Start of The data

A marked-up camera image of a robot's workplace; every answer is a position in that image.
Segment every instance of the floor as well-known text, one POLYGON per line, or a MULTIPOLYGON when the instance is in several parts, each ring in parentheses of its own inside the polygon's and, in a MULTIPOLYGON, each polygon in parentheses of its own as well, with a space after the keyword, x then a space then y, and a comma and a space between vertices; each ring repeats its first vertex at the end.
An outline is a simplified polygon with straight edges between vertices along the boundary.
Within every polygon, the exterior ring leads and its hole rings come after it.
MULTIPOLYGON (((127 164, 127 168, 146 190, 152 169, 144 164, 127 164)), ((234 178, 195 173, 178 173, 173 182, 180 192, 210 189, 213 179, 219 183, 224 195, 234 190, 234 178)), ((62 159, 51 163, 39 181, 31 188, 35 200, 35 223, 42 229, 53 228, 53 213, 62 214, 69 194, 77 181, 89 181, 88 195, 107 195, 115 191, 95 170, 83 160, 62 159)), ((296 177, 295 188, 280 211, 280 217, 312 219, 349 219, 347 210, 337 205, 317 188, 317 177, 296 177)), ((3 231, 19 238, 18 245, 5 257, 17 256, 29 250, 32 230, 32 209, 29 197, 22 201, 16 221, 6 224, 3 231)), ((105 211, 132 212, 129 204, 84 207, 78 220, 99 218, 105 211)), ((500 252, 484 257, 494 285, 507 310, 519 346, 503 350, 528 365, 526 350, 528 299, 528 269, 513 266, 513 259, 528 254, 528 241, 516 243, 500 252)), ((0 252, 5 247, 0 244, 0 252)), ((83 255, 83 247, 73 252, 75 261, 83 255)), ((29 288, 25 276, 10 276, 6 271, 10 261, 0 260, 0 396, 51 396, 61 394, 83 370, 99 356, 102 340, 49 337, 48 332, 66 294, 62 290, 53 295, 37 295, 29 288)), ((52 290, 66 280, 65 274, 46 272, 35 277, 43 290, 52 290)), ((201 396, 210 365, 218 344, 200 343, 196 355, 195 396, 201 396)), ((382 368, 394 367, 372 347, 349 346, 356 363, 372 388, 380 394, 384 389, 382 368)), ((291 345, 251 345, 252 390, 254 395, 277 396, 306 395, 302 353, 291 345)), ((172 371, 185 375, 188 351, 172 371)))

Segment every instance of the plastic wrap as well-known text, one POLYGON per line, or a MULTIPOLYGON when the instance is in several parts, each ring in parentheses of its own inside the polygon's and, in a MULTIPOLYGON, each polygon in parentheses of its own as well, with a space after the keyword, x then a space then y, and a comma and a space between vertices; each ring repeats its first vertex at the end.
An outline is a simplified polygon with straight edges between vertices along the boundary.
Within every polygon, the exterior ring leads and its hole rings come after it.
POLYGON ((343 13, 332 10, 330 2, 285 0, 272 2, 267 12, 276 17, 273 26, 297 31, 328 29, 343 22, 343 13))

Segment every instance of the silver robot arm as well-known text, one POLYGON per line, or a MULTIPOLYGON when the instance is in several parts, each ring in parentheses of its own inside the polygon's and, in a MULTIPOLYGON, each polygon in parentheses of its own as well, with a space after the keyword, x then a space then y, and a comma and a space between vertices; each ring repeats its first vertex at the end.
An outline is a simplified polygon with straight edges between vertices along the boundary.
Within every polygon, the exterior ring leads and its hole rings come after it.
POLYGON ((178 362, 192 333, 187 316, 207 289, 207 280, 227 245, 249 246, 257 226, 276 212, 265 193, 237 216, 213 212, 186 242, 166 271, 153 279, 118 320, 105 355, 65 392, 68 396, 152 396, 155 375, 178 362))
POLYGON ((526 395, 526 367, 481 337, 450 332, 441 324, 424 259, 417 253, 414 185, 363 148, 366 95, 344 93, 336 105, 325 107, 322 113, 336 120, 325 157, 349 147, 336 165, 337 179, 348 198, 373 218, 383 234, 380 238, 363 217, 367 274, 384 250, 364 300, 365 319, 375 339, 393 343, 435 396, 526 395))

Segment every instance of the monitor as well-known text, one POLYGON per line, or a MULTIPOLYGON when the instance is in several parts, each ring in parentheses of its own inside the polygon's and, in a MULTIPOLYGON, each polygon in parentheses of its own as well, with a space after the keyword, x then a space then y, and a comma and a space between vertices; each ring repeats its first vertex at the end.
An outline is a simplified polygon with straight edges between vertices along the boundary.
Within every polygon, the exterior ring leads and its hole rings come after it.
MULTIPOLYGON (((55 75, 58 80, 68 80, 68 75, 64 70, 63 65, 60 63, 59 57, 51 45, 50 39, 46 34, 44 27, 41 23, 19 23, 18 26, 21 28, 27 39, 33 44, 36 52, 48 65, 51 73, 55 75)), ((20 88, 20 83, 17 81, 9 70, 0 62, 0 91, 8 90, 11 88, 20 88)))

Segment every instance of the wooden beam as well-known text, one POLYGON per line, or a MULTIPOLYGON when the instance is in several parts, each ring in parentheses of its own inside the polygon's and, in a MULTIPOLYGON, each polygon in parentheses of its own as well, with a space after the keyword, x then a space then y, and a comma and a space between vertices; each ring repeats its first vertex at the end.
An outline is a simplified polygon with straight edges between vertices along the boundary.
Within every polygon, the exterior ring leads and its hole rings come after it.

End of The data

*Work instruction*
Please work out the number of lines in the listing that hold "robot". Nothing besides the number is wanted.

*Exercise result*
2